One question is how much additional bandwidth we'll get from 4G wireless. During the run-up to the WiMAX standards approval, it was widely touted that a single WiMAX tower would have a range of something like 30 miles with bandwidth anywhere from 30 to 70 Mbps near the transmitter. In practice, Sprint was offering 2 to 4 Mbps download speeds on its Xohm service in Baltimore. The Xohm name has been retired, as Clearwire is taking over management of the combined Sprint and Clearwire channels. Clearwire has upped that to 4 to 6 Mbps on its Clear (tm) 4G wireless service for Portland, OR.

LTE hasn't been deployed yet, but peak data rates of 60 to 80 Mbps have been observed in tests. Verizon has suggested that average LTE data rates of around 8 Mbps are likely in actual service, although that may be conservative. Since there is a tradeoff between bandwidth, number of users per transmitter and distance from the tower, it seems likely that both LTE and WiMAX could be scaled up to provide speedier service as customer demand and the competitive environment dictate.

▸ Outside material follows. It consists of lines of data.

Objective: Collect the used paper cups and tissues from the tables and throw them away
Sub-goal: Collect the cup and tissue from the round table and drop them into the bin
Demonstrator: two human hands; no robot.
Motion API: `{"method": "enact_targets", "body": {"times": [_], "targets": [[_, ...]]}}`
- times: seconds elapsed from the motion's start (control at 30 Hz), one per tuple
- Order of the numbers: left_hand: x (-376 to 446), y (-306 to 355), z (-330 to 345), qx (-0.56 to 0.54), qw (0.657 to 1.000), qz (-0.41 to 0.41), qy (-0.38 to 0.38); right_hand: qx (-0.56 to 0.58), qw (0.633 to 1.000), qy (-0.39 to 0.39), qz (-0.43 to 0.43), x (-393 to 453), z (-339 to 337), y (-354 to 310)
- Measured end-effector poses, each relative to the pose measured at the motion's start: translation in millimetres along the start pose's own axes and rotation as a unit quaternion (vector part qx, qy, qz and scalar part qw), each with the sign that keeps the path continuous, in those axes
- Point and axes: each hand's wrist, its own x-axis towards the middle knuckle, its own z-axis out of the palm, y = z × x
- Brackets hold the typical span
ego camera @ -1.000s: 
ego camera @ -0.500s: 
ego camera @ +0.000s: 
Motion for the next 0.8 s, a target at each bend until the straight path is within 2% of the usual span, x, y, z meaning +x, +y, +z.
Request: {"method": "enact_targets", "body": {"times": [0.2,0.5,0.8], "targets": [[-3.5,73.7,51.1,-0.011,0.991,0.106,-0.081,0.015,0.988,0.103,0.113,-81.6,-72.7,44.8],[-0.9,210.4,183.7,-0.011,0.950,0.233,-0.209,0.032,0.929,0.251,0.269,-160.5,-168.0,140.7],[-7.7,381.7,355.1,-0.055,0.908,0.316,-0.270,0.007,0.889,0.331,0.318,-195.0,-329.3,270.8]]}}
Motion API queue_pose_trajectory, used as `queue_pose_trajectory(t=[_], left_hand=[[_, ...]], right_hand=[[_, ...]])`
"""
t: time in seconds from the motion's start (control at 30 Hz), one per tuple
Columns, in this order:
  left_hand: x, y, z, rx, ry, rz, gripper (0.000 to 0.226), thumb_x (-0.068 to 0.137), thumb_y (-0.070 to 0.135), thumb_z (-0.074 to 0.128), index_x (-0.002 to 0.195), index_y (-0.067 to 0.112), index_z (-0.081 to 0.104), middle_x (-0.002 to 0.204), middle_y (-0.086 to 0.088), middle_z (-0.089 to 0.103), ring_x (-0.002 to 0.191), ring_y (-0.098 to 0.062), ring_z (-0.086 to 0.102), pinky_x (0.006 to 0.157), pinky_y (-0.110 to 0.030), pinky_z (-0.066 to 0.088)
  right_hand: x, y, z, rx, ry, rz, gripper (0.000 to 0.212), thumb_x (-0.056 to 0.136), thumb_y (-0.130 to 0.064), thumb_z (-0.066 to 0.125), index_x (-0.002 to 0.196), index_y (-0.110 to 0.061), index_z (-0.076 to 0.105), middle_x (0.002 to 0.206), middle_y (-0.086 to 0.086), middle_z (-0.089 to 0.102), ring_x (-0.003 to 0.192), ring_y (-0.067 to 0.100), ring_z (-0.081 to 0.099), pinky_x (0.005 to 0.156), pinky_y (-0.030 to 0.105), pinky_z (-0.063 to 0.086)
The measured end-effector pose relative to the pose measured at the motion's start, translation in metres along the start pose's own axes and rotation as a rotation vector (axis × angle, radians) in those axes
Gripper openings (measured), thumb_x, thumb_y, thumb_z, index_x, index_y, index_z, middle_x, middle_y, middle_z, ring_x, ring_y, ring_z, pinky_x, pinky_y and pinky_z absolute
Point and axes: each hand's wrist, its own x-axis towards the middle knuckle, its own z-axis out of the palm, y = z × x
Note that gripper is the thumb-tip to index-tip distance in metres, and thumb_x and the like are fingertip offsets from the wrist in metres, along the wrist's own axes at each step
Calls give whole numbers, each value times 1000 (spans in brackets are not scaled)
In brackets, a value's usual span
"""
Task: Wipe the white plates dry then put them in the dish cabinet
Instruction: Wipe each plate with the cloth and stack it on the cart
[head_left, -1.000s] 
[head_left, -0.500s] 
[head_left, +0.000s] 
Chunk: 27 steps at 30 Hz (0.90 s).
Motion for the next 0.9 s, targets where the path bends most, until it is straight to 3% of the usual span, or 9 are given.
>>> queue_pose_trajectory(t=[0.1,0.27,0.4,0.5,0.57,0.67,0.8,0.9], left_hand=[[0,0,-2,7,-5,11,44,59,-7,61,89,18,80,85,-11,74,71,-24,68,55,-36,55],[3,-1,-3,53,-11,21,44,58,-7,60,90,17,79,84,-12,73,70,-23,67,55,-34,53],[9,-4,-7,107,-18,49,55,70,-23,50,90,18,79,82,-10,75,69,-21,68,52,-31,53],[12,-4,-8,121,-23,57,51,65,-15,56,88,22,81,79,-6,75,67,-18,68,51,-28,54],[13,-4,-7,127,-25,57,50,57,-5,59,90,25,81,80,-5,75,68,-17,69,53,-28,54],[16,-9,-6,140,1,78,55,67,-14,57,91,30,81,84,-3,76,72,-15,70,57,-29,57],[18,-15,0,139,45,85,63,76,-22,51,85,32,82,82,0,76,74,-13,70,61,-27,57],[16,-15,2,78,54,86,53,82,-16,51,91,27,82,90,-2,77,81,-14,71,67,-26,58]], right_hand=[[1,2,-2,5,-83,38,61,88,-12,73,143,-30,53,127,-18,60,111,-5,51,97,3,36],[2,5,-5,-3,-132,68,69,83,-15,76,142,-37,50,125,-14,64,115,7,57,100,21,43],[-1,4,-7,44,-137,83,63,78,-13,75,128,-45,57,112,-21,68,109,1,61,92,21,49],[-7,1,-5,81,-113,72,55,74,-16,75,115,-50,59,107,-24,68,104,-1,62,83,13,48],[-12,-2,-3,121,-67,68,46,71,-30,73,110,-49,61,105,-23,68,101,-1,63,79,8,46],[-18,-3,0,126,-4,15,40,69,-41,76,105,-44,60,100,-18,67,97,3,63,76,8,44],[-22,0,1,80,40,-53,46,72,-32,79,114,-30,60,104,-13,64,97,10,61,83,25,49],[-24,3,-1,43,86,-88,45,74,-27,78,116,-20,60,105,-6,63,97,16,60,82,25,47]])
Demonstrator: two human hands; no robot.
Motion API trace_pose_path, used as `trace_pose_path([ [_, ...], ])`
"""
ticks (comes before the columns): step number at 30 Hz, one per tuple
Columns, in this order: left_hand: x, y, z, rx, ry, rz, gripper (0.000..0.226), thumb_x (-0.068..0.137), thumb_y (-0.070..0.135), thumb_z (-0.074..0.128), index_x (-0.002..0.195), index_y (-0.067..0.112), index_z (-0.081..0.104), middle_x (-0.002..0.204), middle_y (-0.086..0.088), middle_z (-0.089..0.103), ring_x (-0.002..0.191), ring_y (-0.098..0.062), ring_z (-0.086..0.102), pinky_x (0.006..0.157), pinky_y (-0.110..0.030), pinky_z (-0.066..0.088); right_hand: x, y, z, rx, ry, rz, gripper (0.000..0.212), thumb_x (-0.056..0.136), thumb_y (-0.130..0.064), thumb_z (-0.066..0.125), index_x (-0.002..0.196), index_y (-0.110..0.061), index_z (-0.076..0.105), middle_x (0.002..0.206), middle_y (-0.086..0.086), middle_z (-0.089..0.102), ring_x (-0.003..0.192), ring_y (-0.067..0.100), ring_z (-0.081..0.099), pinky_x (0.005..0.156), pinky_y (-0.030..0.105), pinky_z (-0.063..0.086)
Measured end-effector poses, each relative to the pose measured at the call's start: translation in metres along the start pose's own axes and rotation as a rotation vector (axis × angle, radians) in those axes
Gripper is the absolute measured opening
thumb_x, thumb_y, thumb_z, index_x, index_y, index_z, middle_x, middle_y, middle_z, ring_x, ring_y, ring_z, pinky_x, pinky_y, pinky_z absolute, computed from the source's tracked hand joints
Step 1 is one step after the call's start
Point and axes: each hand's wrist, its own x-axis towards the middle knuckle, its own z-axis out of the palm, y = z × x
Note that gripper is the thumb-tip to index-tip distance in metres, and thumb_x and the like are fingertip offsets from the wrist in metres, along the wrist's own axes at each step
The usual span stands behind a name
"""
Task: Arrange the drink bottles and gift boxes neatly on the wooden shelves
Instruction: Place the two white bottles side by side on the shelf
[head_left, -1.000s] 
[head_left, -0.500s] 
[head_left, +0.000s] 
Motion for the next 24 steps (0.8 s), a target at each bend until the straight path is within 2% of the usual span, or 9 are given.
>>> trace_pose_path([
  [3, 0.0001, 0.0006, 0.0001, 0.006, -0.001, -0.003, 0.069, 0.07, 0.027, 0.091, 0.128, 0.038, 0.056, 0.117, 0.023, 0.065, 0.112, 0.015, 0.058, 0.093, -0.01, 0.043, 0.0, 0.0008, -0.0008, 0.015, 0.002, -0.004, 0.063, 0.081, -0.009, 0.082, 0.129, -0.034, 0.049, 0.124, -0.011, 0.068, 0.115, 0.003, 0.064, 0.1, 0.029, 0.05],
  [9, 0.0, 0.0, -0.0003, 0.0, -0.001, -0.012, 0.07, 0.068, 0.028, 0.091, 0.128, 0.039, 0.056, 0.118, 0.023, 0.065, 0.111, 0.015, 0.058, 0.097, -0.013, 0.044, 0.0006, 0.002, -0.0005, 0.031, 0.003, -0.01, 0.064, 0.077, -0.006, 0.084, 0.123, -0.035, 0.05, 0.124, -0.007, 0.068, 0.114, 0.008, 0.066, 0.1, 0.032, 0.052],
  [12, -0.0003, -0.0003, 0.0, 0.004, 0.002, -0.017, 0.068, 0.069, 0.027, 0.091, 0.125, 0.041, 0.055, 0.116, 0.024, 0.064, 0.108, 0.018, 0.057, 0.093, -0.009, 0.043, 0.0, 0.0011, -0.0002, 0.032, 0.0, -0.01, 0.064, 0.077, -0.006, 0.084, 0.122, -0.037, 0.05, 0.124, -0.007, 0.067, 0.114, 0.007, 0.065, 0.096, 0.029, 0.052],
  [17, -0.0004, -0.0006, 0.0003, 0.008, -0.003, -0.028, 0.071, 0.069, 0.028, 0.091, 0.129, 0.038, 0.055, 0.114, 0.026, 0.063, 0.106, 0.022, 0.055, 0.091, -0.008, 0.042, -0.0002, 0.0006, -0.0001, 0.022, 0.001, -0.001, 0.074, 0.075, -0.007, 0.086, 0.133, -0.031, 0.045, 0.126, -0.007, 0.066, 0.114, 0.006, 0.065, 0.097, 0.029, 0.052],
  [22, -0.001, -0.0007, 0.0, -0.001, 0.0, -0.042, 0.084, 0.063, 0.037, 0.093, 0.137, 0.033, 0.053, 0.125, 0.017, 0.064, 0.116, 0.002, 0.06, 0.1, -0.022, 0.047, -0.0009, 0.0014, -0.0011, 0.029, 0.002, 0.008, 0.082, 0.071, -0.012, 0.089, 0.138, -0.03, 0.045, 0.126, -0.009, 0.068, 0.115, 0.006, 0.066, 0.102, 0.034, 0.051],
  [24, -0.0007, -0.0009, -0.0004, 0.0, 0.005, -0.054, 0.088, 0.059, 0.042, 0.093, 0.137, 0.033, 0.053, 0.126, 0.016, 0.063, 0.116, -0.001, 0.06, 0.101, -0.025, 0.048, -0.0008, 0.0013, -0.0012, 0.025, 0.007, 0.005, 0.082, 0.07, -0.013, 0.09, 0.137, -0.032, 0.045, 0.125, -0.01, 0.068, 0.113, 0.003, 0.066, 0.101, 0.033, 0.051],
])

WiMAX has a lead in the race to the 4G wireless marketplace, with systems already in commercial service. Verizon's LTE has an advantage of frequencies lower in the electromagnetic spectrum, which should translate into greater ability to penetrate into buildings. Verizon expects to have 2 markets served by LTE by the end of this year. In 2010, Verizon expects to launch around 25 to 30 markets with LTE service. WiMAX will likely have a similar service level. There are now 50 markets in the U.S. and Europe with a pre-market version of WiMAX service.

4G wireless will likely reach a tipping point in 2011 or 2012, depending on the economy. Both mobile and fixed location services will be available, offering competition to DSL and Cable modem service as well as powering smartphones and netbooks. What will all this bandwidth be used for? You can bet that video will be the proverbial "killer-app", along with cloud computing and interactive everything.